Copy, from the entries below, each line where the word "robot" can be found.

[Dataset excerpts]

++++++++

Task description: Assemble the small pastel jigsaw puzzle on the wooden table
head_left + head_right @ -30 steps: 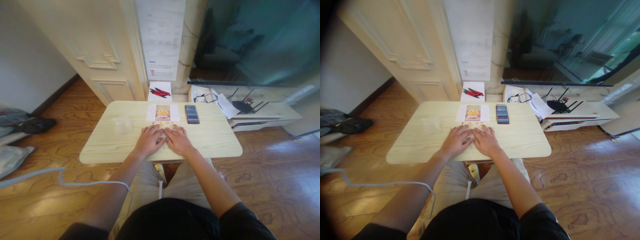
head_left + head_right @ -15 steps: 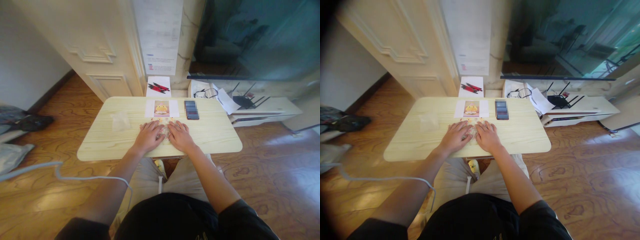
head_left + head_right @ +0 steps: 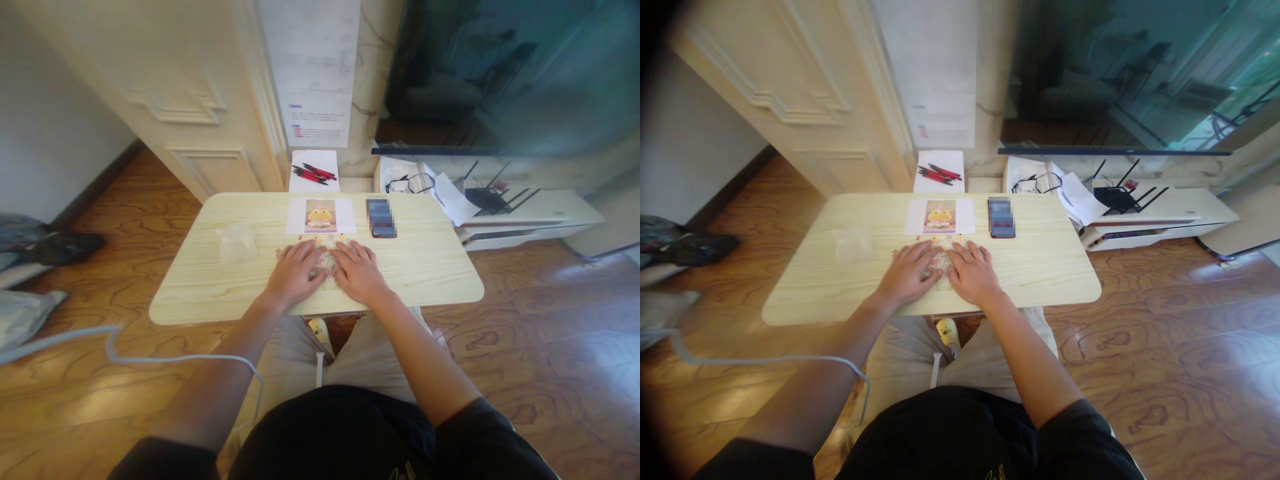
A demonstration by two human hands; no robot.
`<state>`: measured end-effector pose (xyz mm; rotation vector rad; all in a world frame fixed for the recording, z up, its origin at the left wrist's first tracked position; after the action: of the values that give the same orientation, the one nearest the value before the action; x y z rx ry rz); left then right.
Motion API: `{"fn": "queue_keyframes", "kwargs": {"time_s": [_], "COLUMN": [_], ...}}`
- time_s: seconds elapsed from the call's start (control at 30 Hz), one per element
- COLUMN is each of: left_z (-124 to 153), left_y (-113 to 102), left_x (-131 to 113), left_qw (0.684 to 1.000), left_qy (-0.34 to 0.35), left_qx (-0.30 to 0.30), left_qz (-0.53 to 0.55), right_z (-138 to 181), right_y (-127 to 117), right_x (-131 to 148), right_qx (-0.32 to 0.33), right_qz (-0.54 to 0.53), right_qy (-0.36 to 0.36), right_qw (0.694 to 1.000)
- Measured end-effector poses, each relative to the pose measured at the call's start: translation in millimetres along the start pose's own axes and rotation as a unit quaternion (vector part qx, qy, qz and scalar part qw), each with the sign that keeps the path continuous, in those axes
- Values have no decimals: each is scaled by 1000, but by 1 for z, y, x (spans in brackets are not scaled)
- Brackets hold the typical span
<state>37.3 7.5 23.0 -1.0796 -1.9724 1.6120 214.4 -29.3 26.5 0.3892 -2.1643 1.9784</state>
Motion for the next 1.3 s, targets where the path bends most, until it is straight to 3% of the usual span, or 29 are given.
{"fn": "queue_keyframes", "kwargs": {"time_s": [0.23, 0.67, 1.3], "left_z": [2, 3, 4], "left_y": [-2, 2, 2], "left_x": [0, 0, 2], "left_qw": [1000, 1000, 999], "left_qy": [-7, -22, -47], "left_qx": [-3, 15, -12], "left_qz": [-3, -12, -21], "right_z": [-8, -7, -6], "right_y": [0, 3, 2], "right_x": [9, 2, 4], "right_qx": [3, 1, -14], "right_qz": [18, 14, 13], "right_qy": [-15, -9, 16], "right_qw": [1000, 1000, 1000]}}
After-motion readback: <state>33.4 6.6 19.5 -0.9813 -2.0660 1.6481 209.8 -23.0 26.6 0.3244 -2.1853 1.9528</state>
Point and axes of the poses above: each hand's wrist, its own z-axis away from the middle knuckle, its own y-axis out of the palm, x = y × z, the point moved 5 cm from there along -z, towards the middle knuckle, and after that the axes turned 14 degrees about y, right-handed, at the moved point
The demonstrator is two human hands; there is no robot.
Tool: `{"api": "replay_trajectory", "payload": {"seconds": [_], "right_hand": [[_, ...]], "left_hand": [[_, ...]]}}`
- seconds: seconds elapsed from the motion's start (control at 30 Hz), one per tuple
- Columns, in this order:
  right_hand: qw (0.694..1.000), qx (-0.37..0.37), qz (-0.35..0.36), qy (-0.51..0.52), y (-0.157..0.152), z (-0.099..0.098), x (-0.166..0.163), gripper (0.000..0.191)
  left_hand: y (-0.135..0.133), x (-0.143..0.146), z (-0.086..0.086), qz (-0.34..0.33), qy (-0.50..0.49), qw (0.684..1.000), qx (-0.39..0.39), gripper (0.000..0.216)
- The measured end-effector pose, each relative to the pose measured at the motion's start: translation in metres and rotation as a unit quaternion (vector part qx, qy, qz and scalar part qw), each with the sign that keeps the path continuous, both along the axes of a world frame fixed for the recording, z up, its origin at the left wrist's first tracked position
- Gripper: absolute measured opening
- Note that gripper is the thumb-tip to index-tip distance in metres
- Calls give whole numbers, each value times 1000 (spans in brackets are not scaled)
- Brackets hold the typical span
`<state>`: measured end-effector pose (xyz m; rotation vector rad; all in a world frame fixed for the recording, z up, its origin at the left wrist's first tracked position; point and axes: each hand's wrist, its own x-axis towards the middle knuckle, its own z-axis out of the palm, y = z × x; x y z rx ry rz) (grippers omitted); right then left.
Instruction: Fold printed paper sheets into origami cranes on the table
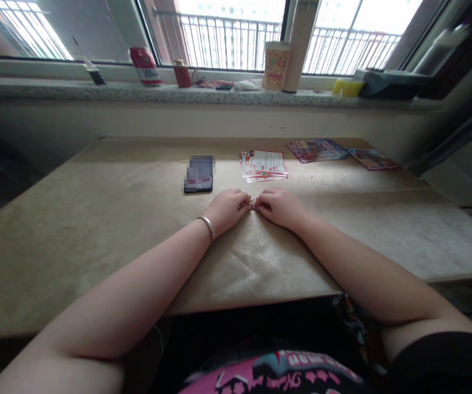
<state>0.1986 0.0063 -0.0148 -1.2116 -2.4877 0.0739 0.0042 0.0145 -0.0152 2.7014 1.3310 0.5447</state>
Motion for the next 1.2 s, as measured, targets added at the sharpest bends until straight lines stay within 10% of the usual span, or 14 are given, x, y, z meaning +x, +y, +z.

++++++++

» **Response below**
A demonstration by two human hands; no robot.
The demonstrator is two human hands; there is no robot.

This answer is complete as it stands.